On July 10, The Wall Street Journal broke the news that Apple (AAPL) would delist all 39 of its desktops, laptops, and monitors from a voluntary, green-electronics registry called EPEAT. Just seven days later, The Journal reported that Apple will relist the previously deregistered products.
The sudden change of heart likely arose from the storm of controversy that followed the move. Hard-core Apple fans vented their wrath, and the city of San Francisco said it would stop buying Apple products for official use.
What were They Thinking?
When the story broke, Apple was vague on why it was leaving EPEAT. According to The Wall Street Journal, Apple told EPEAT it was delisting the products because of "changes to its 'design direction.'"

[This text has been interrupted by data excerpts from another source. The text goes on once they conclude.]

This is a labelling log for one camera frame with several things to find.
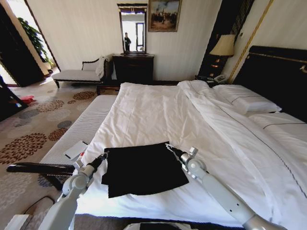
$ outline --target framed painting
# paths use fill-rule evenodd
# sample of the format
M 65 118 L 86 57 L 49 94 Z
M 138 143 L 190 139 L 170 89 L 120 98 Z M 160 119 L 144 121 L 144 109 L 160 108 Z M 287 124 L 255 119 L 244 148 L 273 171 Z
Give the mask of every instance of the framed painting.
M 176 32 L 181 0 L 149 0 L 150 32 Z

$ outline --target green plant
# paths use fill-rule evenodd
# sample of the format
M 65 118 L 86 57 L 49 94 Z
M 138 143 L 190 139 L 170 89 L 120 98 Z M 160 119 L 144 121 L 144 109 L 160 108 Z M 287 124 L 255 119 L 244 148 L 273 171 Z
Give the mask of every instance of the green plant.
M 25 21 L 23 18 L 18 18 L 20 21 L 23 29 L 25 30 L 26 34 L 28 35 L 30 41 L 32 42 L 34 48 L 36 49 L 38 55 L 42 59 L 43 62 L 49 62 L 50 65 L 53 65 L 52 61 L 48 58 L 46 50 L 44 50 L 42 45 L 42 40 L 37 36 L 37 34 L 41 34 L 35 28 L 29 25 L 28 21 Z

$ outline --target black headboard
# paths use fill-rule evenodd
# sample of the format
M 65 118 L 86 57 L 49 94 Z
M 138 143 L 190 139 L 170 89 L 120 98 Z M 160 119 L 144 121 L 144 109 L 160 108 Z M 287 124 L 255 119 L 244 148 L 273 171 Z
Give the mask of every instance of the black headboard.
M 307 50 L 252 46 L 233 84 L 275 102 L 307 122 Z

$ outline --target wooden dresser
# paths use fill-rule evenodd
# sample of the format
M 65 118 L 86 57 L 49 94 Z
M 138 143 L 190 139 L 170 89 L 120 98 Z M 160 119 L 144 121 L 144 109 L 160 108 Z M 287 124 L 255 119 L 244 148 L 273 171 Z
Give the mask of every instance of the wooden dresser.
M 116 54 L 113 56 L 117 80 L 151 84 L 153 81 L 154 55 Z

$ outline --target floral rug pattern
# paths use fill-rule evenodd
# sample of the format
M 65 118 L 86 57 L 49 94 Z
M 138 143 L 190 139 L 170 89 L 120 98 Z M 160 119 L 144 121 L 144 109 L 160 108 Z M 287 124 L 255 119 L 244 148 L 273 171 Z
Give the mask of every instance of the floral rug pattern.
M 96 97 L 95 85 L 61 82 L 58 89 L 52 78 L 11 90 L 19 97 L 34 95 L 36 101 L 0 122 L 0 229 L 5 228 L 13 215 L 22 214 L 43 196 L 56 200 L 60 195 L 44 177 L 6 172 L 6 168 L 16 162 L 40 162 Z M 37 229 L 50 206 L 50 200 L 43 199 L 32 213 L 31 208 L 27 214 L 34 217 L 27 229 Z

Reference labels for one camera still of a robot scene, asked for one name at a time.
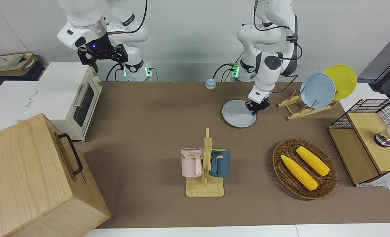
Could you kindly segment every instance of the white wall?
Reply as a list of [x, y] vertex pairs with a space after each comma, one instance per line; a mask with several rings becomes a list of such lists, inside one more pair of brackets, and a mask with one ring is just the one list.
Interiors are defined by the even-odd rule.
[[[106, 12], [104, 0], [98, 1]], [[144, 1], [129, 1], [141, 19]], [[141, 51], [158, 69], [160, 80], [205, 80], [241, 53], [236, 29], [252, 22], [253, 0], [148, 2], [150, 37], [141, 44]], [[304, 49], [298, 62], [299, 79], [340, 63], [359, 75], [390, 41], [390, 0], [294, 0], [293, 9]], [[76, 52], [56, 39], [65, 22], [66, 15], [55, 0], [0, 0], [0, 54], [28, 49], [47, 62], [77, 61]], [[103, 77], [114, 63], [98, 64]]]

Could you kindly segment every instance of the yellow plate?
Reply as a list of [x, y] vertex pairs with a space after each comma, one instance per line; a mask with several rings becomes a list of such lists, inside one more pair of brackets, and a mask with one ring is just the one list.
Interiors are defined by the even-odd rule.
[[325, 70], [324, 74], [327, 74], [334, 81], [337, 94], [333, 100], [340, 100], [350, 96], [356, 88], [356, 72], [349, 66], [334, 65]]

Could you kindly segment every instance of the bag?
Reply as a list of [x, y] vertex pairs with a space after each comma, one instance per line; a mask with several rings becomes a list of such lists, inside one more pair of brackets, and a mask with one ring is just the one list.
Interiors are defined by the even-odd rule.
[[0, 71], [12, 70], [18, 67], [24, 54], [11, 54], [0, 56]]

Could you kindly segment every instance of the pink mug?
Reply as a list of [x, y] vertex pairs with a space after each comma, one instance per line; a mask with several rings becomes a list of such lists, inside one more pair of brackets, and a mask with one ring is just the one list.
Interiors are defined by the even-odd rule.
[[202, 174], [202, 148], [183, 148], [180, 150], [182, 160], [182, 175], [184, 177], [199, 177]]

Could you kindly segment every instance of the yellow corn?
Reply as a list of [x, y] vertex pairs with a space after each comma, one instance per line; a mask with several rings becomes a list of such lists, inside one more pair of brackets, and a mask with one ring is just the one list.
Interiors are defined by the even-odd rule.
[[305, 147], [300, 146], [296, 149], [297, 154], [311, 166], [319, 175], [326, 176], [329, 172], [329, 168], [323, 161], [320, 160], [317, 156], [312, 154]]
[[305, 186], [309, 191], [317, 189], [317, 181], [315, 181], [314, 178], [312, 178], [294, 160], [283, 155], [281, 155], [281, 159], [283, 160], [289, 171], [303, 184], [303, 186]]

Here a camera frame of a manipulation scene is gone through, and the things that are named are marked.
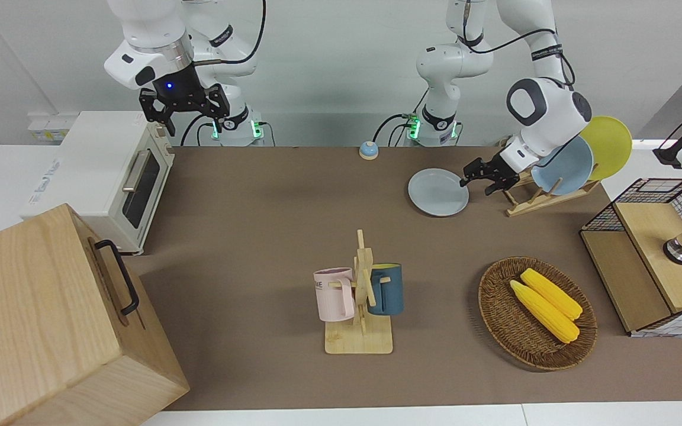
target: oven door
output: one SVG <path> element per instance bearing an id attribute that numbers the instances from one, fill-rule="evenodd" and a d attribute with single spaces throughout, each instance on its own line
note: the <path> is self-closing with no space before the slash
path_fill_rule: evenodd
<path id="1" fill-rule="evenodd" d="M 133 246 L 122 247 L 122 251 L 135 252 L 143 248 L 149 224 L 170 170 L 151 135 L 148 135 L 147 140 L 148 143 L 141 144 L 141 149 L 132 162 L 130 173 L 122 187 L 121 204 L 115 214 L 117 225 L 133 242 Z"/>

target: pink mug
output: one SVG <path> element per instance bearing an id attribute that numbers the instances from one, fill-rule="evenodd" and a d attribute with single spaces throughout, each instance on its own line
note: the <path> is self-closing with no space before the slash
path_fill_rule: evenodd
<path id="1" fill-rule="evenodd" d="M 351 267 L 333 267 L 314 273 L 314 293 L 320 320 L 334 322 L 354 318 L 356 307 L 352 278 Z"/>

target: black handle
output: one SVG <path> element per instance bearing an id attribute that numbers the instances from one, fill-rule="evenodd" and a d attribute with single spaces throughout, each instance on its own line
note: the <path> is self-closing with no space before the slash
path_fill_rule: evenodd
<path id="1" fill-rule="evenodd" d="M 128 270 L 125 268 L 125 263 L 123 262 L 123 259 L 120 257 L 120 251 L 117 250 L 117 246 L 112 243 L 111 240 L 102 240 L 99 241 L 98 243 L 94 244 L 94 247 L 98 249 L 103 249 L 105 247 L 109 247 L 112 249 L 112 254 L 114 254 L 114 258 L 117 260 L 117 266 L 120 267 L 120 272 L 123 274 L 123 278 L 125 280 L 125 284 L 128 286 L 128 293 L 130 293 L 130 305 L 127 305 L 125 308 L 122 308 L 120 310 L 120 313 L 128 316 L 130 315 L 131 312 L 135 311 L 139 307 L 139 295 L 136 293 L 136 288 L 133 286 L 133 281 L 130 280 L 130 275 L 128 275 Z"/>

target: plate
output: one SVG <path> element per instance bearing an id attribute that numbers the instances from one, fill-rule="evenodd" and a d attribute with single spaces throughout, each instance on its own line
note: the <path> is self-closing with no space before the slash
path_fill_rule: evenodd
<path id="1" fill-rule="evenodd" d="M 586 184 L 593 169 L 593 153 L 582 137 L 574 137 L 567 144 L 558 147 L 538 163 L 544 167 L 533 167 L 530 175 L 544 191 L 549 192 L 562 178 L 562 183 L 549 192 L 554 196 L 564 196 L 575 192 Z"/>
<path id="2" fill-rule="evenodd" d="M 591 180 L 609 178 L 625 167 L 633 151 L 633 137 L 622 121 L 614 117 L 597 116 L 580 132 L 593 152 L 597 164 Z"/>
<path id="3" fill-rule="evenodd" d="M 409 198 L 428 215 L 456 215 L 465 208 L 470 198 L 468 188 L 460 186 L 459 181 L 460 178 L 448 170 L 420 170 L 409 180 Z"/>
<path id="4" fill-rule="evenodd" d="M 557 340 L 517 300 L 509 280 L 520 280 L 528 267 L 557 284 L 583 307 L 575 324 L 578 338 L 568 344 Z M 593 350 L 599 331 L 586 295 L 565 273 L 551 264 L 529 257 L 513 257 L 492 264 L 481 278 L 478 305 L 485 326 L 501 348 L 539 370 L 563 370 L 580 364 Z"/>

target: wooden box
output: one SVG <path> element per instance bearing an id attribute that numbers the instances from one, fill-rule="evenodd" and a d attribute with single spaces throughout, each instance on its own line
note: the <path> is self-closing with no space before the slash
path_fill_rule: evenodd
<path id="1" fill-rule="evenodd" d="M 682 322 L 676 321 L 682 319 L 682 265 L 662 250 L 665 241 L 682 233 L 682 219 L 669 203 L 617 202 L 614 213 L 623 230 L 580 235 L 625 331 L 664 332 L 672 324 L 682 335 Z"/>
<path id="2" fill-rule="evenodd" d="M 188 389 L 139 278 L 72 209 L 0 232 L 0 425 L 138 425 Z"/>

Ironically, Apple helped found EPEAT. It was a coordinated effort between electronics manufacturers, the government, and eco-activist groups. EPEAT certification is an industry stamp of approval that indicates that electronics are more energy efficient than competing products and are also easier to recycle.
The move to delist and risk angering the eco-friendly powers that be is all the more confounding because Apple recently made a great stride in the area of social responsibility: In February, the company invited the Fair Labor Association to begin inspections of its overseas factories.
Obviously, They Weren't Thinking
Of course, that invitation to the FLA was made only after the consumer-electronics giant had weathered another storm of controversy, this time surrounding working conditions at its factories in China. So maybe that's the answer to this puzzle: Apple will be socially responsible when its back is against the wall.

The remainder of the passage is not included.